Thaer Thaher1,*, Majdi Mafarja2, Muhammed Saffarini3, Abdul Hakim H. M. Mohamed4, Ayman A. El-Saleh5

1 Department of Computer Systems Engineering, Arab American University, Jenin, P.O. Box 240, Palestine
2 Department of Computer Science, Birzeit University, Birzeit, P.O. Box 14, Palestine
3 Department of Computer Systems Engineering, Faculty of Engineering and Technology, Palestine Technical University–Kadoorie, Tulkarm, P.O. Box 7, Palestine
4 Information Systems and Business Analytics Department, A’Sharqiyah University (ASU), Ibra, 400, Oman
5 Department of Electrical Engineering and Computer Science, College of Engineering, A’Sharqiyah University (ASU), Ibra, 400, Oman

* Corresponding Author: Thaer Thaher. Email: email

Computer Modeling in Engineering & Sciences 2025, 143(3), 2615-2673. https://doi.org/10.32604/cmes.2025.064857

Abstract

Detecting faces under occlusion remains a significant challenge in computer vision due to variations caused by masks, sunglasses, and other obstructions. Addressing this issue is crucial for applications such as surveillance, biometric authentication, and human-computer interaction. This paper provides a comprehensive review of face detection techniques developed to handle occluded faces. Studies are categorized into four main approaches: feature-based, machine learning-based, deep learning-based, and hybrid methods. We analyzed state-of-the-art studies within each category, examining their methodologies, strengths, and limitations based on widely used benchmark datasets, highlighting their adaptability to partial and severe occlusions. The review also identifies key challenges, including dataset diversity, model generalization, and computational efficiency. Our findings reveal that deep learning methods dominate recent studies, benefiting from their ability to extract hierarchical features and handle complex occlusion patterns.

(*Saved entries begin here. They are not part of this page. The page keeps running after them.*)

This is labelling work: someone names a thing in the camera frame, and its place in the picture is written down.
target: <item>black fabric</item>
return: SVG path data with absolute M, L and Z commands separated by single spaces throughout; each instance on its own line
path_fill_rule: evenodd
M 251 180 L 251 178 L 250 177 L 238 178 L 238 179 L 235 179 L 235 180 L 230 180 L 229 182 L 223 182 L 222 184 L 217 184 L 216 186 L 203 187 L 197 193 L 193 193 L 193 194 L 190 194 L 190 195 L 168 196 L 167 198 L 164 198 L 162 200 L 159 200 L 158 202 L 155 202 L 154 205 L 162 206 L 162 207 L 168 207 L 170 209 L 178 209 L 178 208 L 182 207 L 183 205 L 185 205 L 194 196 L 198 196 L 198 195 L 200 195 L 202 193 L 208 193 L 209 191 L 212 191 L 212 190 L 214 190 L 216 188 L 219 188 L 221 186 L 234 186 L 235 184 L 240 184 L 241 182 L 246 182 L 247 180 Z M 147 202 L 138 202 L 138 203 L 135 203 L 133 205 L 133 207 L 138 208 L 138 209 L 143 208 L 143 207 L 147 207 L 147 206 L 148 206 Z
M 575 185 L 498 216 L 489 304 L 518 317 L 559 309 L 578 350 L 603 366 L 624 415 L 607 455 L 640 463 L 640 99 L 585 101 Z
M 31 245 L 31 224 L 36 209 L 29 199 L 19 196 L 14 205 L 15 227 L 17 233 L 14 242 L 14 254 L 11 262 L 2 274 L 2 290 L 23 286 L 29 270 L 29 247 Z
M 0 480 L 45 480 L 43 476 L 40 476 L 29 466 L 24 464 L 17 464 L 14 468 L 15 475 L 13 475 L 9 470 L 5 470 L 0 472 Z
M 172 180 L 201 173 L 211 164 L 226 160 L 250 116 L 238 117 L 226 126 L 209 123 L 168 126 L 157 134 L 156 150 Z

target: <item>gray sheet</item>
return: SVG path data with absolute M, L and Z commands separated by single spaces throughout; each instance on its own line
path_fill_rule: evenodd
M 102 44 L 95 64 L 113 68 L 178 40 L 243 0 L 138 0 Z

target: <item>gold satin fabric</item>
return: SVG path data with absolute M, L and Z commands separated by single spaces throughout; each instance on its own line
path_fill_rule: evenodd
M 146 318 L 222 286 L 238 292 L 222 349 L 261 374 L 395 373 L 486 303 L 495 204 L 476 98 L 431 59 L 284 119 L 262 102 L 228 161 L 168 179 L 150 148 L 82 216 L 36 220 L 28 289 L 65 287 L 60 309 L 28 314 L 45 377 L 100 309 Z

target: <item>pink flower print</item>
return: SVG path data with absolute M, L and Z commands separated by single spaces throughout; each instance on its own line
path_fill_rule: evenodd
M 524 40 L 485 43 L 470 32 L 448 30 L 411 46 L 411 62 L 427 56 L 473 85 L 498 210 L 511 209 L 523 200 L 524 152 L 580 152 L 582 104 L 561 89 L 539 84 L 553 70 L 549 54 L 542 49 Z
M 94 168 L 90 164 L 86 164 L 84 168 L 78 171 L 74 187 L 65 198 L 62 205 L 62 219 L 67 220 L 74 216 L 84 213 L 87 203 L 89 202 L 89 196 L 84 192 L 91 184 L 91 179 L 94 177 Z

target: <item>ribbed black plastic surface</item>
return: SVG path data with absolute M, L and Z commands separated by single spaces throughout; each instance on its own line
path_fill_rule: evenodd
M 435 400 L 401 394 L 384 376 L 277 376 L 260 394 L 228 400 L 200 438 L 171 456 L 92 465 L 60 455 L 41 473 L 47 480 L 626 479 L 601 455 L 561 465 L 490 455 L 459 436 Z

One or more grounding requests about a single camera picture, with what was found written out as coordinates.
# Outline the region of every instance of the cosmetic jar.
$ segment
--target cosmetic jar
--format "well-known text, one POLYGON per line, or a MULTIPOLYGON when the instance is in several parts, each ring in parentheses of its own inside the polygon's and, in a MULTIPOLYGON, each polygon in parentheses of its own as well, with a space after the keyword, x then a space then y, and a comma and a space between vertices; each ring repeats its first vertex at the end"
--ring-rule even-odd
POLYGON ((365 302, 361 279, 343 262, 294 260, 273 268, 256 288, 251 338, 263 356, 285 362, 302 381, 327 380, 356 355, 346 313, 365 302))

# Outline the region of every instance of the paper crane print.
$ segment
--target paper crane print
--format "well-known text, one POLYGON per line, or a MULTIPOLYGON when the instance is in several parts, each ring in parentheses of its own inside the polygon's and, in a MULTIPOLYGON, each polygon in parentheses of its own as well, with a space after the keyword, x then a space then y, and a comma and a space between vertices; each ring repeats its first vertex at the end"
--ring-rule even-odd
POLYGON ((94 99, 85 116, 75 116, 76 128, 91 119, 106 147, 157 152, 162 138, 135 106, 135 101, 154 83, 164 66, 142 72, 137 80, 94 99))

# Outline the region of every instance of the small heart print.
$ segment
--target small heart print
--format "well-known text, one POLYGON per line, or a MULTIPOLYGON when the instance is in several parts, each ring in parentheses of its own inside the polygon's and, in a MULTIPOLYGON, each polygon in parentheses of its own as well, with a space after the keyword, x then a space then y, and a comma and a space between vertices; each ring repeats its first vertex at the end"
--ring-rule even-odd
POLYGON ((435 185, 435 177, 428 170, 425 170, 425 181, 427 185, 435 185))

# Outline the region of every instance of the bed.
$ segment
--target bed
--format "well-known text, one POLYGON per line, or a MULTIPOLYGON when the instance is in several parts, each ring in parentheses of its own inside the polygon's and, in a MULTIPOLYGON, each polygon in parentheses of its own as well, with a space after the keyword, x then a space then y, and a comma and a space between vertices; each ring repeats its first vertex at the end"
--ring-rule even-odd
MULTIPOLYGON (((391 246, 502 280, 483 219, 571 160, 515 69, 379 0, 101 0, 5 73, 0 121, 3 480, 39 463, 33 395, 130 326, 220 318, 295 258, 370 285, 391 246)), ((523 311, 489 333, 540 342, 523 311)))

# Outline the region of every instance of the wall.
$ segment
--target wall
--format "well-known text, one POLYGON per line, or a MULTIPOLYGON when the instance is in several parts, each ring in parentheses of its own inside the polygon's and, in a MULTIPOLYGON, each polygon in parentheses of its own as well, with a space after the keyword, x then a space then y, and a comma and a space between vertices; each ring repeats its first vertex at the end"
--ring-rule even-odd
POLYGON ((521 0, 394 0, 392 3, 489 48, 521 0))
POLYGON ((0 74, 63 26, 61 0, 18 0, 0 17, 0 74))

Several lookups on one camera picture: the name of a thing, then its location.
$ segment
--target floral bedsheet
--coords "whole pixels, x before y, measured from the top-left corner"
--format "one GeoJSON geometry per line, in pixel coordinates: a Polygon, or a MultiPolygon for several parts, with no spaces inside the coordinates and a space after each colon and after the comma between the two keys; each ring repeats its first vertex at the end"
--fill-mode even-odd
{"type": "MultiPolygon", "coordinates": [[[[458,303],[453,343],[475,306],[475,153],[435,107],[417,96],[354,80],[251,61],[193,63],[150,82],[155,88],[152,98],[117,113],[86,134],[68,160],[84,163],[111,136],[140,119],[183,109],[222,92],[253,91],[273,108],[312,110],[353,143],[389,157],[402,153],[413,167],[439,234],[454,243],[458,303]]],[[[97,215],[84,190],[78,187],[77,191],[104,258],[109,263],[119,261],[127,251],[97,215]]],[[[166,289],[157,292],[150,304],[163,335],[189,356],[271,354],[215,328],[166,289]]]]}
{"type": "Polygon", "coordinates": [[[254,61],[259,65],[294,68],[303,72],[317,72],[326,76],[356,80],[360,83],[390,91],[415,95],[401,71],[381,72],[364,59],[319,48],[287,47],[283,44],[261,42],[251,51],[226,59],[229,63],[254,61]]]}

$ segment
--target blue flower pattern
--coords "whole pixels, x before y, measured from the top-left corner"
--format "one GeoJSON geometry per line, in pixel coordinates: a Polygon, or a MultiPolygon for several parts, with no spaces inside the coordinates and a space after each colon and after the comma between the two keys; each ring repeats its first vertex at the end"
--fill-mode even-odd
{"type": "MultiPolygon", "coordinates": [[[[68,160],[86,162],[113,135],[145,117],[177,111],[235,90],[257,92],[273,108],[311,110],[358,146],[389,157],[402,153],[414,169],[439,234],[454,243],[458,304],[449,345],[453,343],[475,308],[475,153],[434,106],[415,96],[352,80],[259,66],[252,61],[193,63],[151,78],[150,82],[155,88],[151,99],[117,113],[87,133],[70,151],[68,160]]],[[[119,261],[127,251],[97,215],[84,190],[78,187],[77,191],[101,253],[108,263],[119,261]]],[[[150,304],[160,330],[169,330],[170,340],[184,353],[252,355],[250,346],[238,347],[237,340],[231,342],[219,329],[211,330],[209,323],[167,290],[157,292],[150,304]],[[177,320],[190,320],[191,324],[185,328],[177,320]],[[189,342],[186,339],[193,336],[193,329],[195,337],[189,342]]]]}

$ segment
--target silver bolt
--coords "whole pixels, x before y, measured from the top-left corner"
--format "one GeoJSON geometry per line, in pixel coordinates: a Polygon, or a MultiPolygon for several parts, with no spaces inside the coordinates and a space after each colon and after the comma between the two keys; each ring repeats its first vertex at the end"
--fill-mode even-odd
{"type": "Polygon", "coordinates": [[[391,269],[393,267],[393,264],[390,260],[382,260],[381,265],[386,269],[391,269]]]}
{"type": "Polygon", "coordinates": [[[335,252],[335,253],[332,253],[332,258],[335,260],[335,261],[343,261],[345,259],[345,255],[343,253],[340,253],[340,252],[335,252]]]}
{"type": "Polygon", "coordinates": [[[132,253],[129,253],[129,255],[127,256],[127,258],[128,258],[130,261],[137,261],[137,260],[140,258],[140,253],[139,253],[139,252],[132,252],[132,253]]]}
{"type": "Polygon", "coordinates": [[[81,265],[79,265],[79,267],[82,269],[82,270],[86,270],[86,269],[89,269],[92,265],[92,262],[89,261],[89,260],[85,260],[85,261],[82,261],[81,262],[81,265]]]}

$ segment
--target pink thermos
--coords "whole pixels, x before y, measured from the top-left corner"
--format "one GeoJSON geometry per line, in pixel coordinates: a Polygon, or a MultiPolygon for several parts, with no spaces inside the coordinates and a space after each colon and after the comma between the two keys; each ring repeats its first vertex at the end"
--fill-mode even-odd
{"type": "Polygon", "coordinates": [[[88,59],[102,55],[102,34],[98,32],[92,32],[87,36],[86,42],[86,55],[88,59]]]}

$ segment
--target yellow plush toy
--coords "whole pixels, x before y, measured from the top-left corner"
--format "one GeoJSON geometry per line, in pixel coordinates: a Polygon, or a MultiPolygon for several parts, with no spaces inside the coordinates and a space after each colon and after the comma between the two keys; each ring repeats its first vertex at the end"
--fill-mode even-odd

More recently, researchers have increasingly explored Transformer-based architectures, such as Vision Transformer (ViT) and Swin Transformer, to further improve detection robustness under challenging occlusion scenarios. In addition, hybrid approaches, which aim to combine traditional and modern techniques, are emerging as a promising direction for improving robustness. This review provides valuable insights for researchers aiming to develop more robust face detection systems and for practitioners seeking to deploy reliable solutions in real-world, occlusion-prone environments. Further improvements and the proposal of broader datasets are required to develop more scalable, robust, and efficient models that can handle complex occlusions in real-world scenarios.

Keywords

Occluded face detection; feature-based; deep learning; machine learning; hybrid approaches; datasets

Cite This Article

APA Style
Thaher, T., Mafarja, M., Saffarini, M., Mohamed, A.H.H.M., El-Saleh, A.A. (2025). A Comprehensive Review of Face Detection Techniques for Occluded Faces: Methods, Datasets, and Open Challenges. Computer Modeling in Engineering & Sciences, 143(3), 2615–2673. https://doi.org/10.32604/cmes.2025.064857
Vancouver Style
Thaher T, Mafarja M, Saffarini M, Mohamed AHHM, El-Saleh AA. A Comprehensive Review of Face Detection Techniques for Occluded Faces: Methods, Datasets, and Open Challenges. Comput Model Eng Sci. 2025;143(3):2615–2673. https://doi.org/10.32604/cmes.2025.064857
IEEE Style
T. Thaher, M. Mafarja, M. Saffarini, A. H. H. M. Mohamed, and A. A. El-Saleh, “A Comprehensive Review of Face Detection Techniques for Occluded Faces: Methods, Datasets, and Open Challenges,” Comput. Model. Eng. Sci., vol. 143, no. 3, pp. 2615–2673, 2025. https://doi.org/10.32604/cmes.2025.064857



cc Copyright © 2025 The Author(s). Published by Tech Science Press.
This work is licensed under a Creative Commons Attribution 4.0 International License , which permits unrestricted use, distribution, and reproduction in any medium, provided the original work is properly cited.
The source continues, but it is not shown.